Saturday, April 30, 2022 (05:39)

I had an emotional discussion with a friend about whether mockery is good or bad.

Our discussion had been triggered by a comment on Twitter about Varro Vooglaid, a known Estonian controversial society activist. Varro is known to fight for freedom of speech, which is a hot topic in Estonia because some people fear that they would be silenced down if some law would declare statements against same-sex marriage as homophobic hate speech. Varro is one of them. I have no personal opinion about Varro, but I knew my friend to be rather a fan of him. And the comment was a mocking one. It was just a screenshot Varro’s profile page on some social media platform showing his slogan “Sõna on vaba” (“The word is free”) and an message box saying “Varro Vooglaid limited who can comment on this post. The broadcaster chose to apply this setting.”
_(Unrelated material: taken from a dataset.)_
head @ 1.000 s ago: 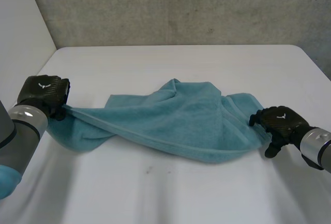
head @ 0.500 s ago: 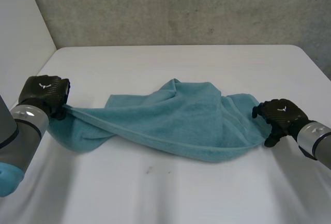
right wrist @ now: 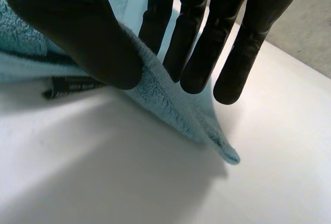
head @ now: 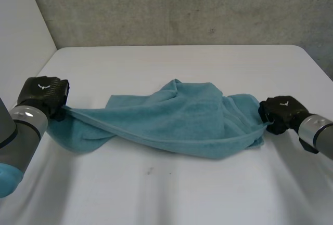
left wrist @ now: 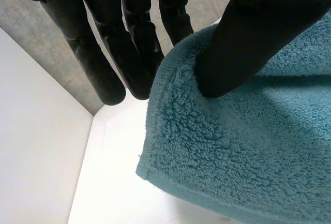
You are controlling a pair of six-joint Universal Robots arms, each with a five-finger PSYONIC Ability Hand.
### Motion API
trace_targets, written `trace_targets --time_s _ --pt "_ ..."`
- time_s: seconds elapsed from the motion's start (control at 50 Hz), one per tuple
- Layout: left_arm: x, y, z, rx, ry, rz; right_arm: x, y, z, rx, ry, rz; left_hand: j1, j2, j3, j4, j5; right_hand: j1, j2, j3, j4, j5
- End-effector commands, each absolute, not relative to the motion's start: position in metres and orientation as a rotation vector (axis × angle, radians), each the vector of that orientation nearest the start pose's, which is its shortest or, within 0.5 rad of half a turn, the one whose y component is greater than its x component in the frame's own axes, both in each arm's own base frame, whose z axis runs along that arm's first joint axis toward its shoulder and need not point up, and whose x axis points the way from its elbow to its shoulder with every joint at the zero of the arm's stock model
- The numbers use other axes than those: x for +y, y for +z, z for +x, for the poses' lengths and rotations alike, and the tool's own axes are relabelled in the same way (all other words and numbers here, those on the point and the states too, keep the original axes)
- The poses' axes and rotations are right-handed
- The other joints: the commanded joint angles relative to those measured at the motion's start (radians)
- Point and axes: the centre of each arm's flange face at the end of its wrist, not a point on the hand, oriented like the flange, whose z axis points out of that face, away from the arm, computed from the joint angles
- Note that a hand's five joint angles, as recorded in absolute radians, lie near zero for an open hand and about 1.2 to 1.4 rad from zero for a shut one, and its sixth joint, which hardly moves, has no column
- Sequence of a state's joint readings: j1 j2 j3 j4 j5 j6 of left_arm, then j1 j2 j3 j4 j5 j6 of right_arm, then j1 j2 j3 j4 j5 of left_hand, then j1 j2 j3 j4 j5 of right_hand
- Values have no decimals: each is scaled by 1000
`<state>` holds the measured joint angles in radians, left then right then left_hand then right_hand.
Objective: Fold the laundry
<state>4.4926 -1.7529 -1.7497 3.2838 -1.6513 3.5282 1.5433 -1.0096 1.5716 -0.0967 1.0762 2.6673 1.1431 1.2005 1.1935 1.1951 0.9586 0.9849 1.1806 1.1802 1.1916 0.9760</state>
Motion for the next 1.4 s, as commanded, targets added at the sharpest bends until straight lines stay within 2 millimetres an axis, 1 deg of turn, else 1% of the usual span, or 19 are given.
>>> trace_targets --time_s 0.02,0.08,0.1,0.2,0.26,0.36,0.42,0.52,0.64,0.7,0.72,0.8,0.86,0.88,0.92,0.96,1.06,1.16,1.4 --pt "-277 230 -187 2201 -1898 605 -337 248 160 2180 -1930 -846 253 196 203 201 263 411 216 216 205 246" --pt "-268 265 -185 2105 -2006 570 -331 274 160 2134 -2013 -864 253 196 203 201 263 411 216 216 205 246" --pt "-265 273 -184 2081 -2032 562 -320 311 158 2094 -2110 -871 253 196 203 201 263 411 216 216 205 246" --pt "-247 329 -180 1921 -2193 503 -294 381 132 2100 -2309 -844 253 196 203 201 263 411 216 216 205 246" --pt "-230 372 -176 1807 -2291 465 -284 407 124 2122 -2391 -893 253 196 203 201 263 411 216 216 205 246" --pt "-224 392 -178 1813 -2301 506 -274 424 126 2167 -2426 -984 253 196 203 201 263 411 216 216 205 246" --pt "-227 386 -180 1871 -2264 561 -273 416 133 2214 -2367 -1029 253 196 203 201 263 411 216 216 205 246" --pt "-269 320 -187 2132 -1995 698 -288 366 166 2324 -2099 -1244 253 196 203 201 263 411 216 216 205 246" --pt "-300 255 -191 2267 -1737 824 -314 280 196 2542 -1761 -1491 253 196 203 201 263 411 216 216 205 246" --pt "-315 234 -194 2283 -1664 884 -326 264 199 2562 -1744 -1497 253 196 203 201 263 411 216 216 205 246" --pt "-327 227 -196 2271 -1650 897 -350 251 203 2556 -1817 -1477 253 196 203 201 263 411 216 216 205 246" --pt "-360 231 -201 2190 -1710 857 -385 251 207 2509 -2036 -1387 253 196 203 201 263 411 216 216 205 246" --pt "-380 254 -205 2071 -1835 795 -403 281 211 2409 -2290 -1250 253 196 203 201 263 411 216 216 205 246" --pt "-398 295 -207 1874 -2025 708 -413 313 213 2281 -2497 -1128 253 196 203 201 263 411 216 216 205 246" --pt "-405 326 -211 1709 -2170 646 -419 349 214 2111 -2712 -1004 253 196 203 201 263 411 216 216 205 246" --pt "-401 384 -212 1412 -2383 519 -423 396 212 1835 -2980 -810 253 196 203 201 263 411 216 216 205 246" --pt "-376 459 -204 975 -2613 320 -410 448 214 1456 -3234 -603 253 196 203 201 263 411 216 216 205 246" --pt "-375 442 -204 1073 -2640 323 -383 456 210 1396 -3246 -602 253 196 203 201 263 411 216 216 205 246" --pt "-378 316 -196 1631 -2425 436 -381 329 221 1760 -2709 -887 253 196 203 201 263 411 216 216 205 246"
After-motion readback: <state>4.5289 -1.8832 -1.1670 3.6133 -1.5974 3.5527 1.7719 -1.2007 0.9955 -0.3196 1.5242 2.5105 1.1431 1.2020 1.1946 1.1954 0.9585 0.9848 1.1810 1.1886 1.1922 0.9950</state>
I liked the comment, while my friend didn’t. She didn’t even get the joke. I had to explain her that it is funny when a famous fighter for freedom of speech gets caught in a situation where he “limits who can comment” on his posts in a social media forum. She exclaimed “It’s unbelievable how evil people can be!” I tried to explain her that mockery is not evil. Mockery humorously depicts a controversy, and as such it helps to get closer to truth. Especially in a controversial dialogue it helps to release tension. Mockery is not basically evil, it is basically good. Of course mockery is also dangerous because it can hurt people. Just remember the Charlie Hebdo shooting. Mockery is a form of provocation: it calls the target (the “victim”) to come out of their bastion and explain the situation. Having to react to a provocation can be disturbing. Eugen Drewermann reacted well to a provocation (Eugen Drewermann about Putin, Covid-19, Jesus and peace) while al-Qaeda reacted poorly.

I remembered that my favourite section of a student magazine in my high school was titled “Charrions-les un peu” (“Let’s carry them a little”), where pupils were invited to collect slips and real-life stories that were embarrassing for some teacher.

It is true that the line between words and deeds is unclear. Words can kill. Matthew 5:22. Mockery can become defamation, it can come at the wrong moment or can be used to deviate from the topic of a discussion.

The question whether mockery is basically evil or basically good seems to be a central question for the Synod on Synodality. And if you had watched my friend and me during our emotional discussion, you would have seen a speaking example of why this Synod is going to be hot.

The Dalai Lama gives an interesting answer: “We view behaviour as harsh or gentle largely on the basis of appearances, but the real distinction depends on the motivation with which it is done.” (via Twitter)

Mockery is a behaviour and as such neither evil nor good. The motivation behind it is what counts.